Delaying the 'grand bargain' an unforgiveable betrayal
THE Houston report has smashed any excuse for delay and deadlock. It will be an unforgivable betrayal of Australia's national interest if the parliament does not legislate this week.
The panel headed by former Defence Force chief Angus Houston has done an adroit job. It has outlined a "grand bargain" plus a short-term fix that gives Australia a chance to stem the boats, devise a regional processing framework and take more genuine refugees.
Intransigence should now be mercilessly punished. This report defines compromise as the required political virtue. The Houston report demands immediate concessions from Labor but long-run concessions from the Coalition.
The report is a political lifejacket for Julia Gillard that she grabbed yesterday. The Prime Minister has retreated to accept the Nauru solution with Houston's report as her justifying face-saver.
The panel, in effect, gave Tony Abbott a short-term victory on Nauru that helps to break the impasse. Yet its entire regional strategy rejects the Coalition policy of refusing offshoring processing to nations that have not endorsed the Refugee Convention.
With the panel insisting its report be treated as an integrated whole, this will become the ultimate sticking point. The risk is that Coalition dogmatism will destroy the Houston strategy.

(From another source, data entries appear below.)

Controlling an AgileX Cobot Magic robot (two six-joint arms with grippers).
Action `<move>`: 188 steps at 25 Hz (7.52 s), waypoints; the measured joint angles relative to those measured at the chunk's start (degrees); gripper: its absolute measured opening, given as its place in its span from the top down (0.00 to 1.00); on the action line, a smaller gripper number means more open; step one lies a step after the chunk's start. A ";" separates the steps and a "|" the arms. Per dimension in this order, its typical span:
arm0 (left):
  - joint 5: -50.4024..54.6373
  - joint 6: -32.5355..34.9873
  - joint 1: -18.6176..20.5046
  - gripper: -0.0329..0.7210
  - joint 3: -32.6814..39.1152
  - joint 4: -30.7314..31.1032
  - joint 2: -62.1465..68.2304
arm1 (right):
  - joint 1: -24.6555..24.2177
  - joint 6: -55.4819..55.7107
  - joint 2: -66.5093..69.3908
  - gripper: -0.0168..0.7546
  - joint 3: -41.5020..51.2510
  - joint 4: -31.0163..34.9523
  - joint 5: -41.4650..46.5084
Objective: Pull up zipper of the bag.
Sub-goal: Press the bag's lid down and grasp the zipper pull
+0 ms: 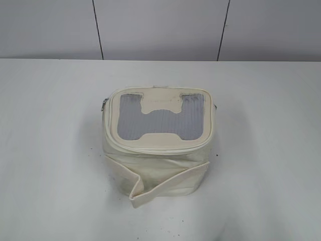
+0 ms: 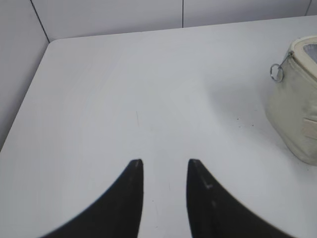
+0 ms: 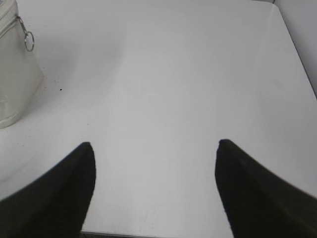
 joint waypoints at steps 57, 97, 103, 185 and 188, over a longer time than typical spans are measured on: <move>-20.53 26.73 -1.48 0.48 -3.63 -35.82 53.11 | 12.88 -35.19 77.54 0.22 -37.21 24.25 -13.49; -11.97 44.58 -7.23 0.47 -28.57 -43.79 88.53 | 27.79 -47.79 133.63 0.38 -91.29 32.49 9.26; -11.97 47.87 -9.15 0.45 -28.57 -38.87 91.40 | 27.79 -47.50 133.74 0.72 -91.47 33.27 10.18; -13.78 39.04 -26.15 0.96 -29.48 -13.09 92.39 | 27.79 -37.87 133.57 0.92 -91.47 32.12 10.48; -11.29 37.72 -26.20 0.96 -29.48 -15.42 92.20 | 27.79 -37.71 133.57 0.92 -91.47 32.12 10.48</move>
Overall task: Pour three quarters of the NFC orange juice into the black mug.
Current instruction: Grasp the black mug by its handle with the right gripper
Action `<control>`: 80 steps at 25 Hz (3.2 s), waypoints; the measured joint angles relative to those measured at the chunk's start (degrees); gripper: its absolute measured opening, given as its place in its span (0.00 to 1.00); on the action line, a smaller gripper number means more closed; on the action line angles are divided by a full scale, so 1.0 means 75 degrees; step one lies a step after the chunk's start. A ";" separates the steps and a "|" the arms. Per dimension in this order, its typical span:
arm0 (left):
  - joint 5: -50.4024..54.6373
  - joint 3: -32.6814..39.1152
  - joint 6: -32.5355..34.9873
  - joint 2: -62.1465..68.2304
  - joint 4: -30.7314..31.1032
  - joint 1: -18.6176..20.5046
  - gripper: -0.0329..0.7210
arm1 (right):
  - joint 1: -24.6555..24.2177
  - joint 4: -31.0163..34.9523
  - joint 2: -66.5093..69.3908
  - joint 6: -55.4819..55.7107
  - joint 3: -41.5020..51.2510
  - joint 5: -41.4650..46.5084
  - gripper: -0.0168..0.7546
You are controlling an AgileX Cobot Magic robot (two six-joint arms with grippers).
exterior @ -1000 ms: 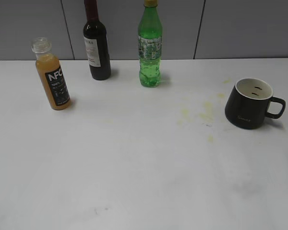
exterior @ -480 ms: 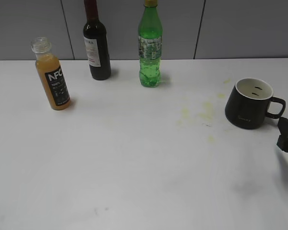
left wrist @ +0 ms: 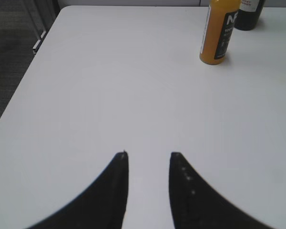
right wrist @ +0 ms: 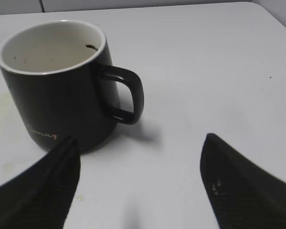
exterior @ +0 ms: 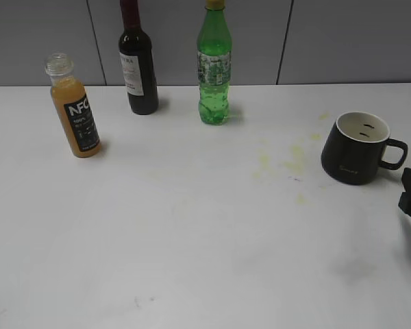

While the Houston panel says Labor's Malaysian agreement must be renegotiated to improve human rights protections, it sees the Malaysian principles as the foundation for its grand bargain.
The heart of the Houston report is the trade-off whereby Australia offers an olive branch to the region by raising our humanitarian program to 20,000, and possibly to 27,000, while the region co-operates in offshore processing such that all boat arrivals are processed offshore.
This is its "make or break" long-run diplomatic strategy. Dismiss any delusion it thinks Nauru alone is an answer. While offering a combination of incentives and disincentives to stop the boats, the core Houston philosophy is tough: to apply a "no advantage" policy to boat arrivals in terms of settlement in Australia and family reunion benefits. This guarantees a hostile reception from the Greens and the refugee lobby, yet leaves them more isolated than ever.
"I believe this package, if implemented in full, will significantly slow the flow of boats to Australia," Houston said last night.
While unlocking the Nauru-Malaysia impasse, the Houston panel has devised complementary incentives and disincentives at a hefty cost of about $4.5bn across the forward estimates. Australia will pay to halt the boats. The alternative is worse. Immigration Department estimates are $5bn over the same period to manage 450 arrivals a month, but current arrivals are four times that figure.
Knowing she must halt the boats and operating from weakness, Gillard made the right move yesterday. She endorsed the entire Houston report in principle. This maximises Labor's changes of getting Coalition co-operation, but the party suffers the humiliation of embracing the essence of Howard's Pacific Solution.
The Houston panel unlocked the parliamentary impasse by requiring that offshore processing destinations be specified by disallowable regulations on a case-by-case basis. It is a tricky but neat formula. It decouples Labor's previous stand of tying Malaysia and Nauru together, the position the Coalition refused to accept.
The beauty of Houston's report is that it allowed Gillard to accept Nauru without the precondition that the Coalition accept Malaysia. Labor will introduce amendments today to begin offshore processing as soon as possible on Nauru and Papua New Guinea.
There is no reason why the Coalition should not pass such provisions. Such consent was signalled yesterday by opposition immigration spokesman Scott Morrison.
Immigration Minister Chris Bowen put boat arrivals on notice yesterday that from this moment, they risked being consigned to offshore processing. He assumes parliament will act this week. Australia cannot tolerate any further delay or deadlock.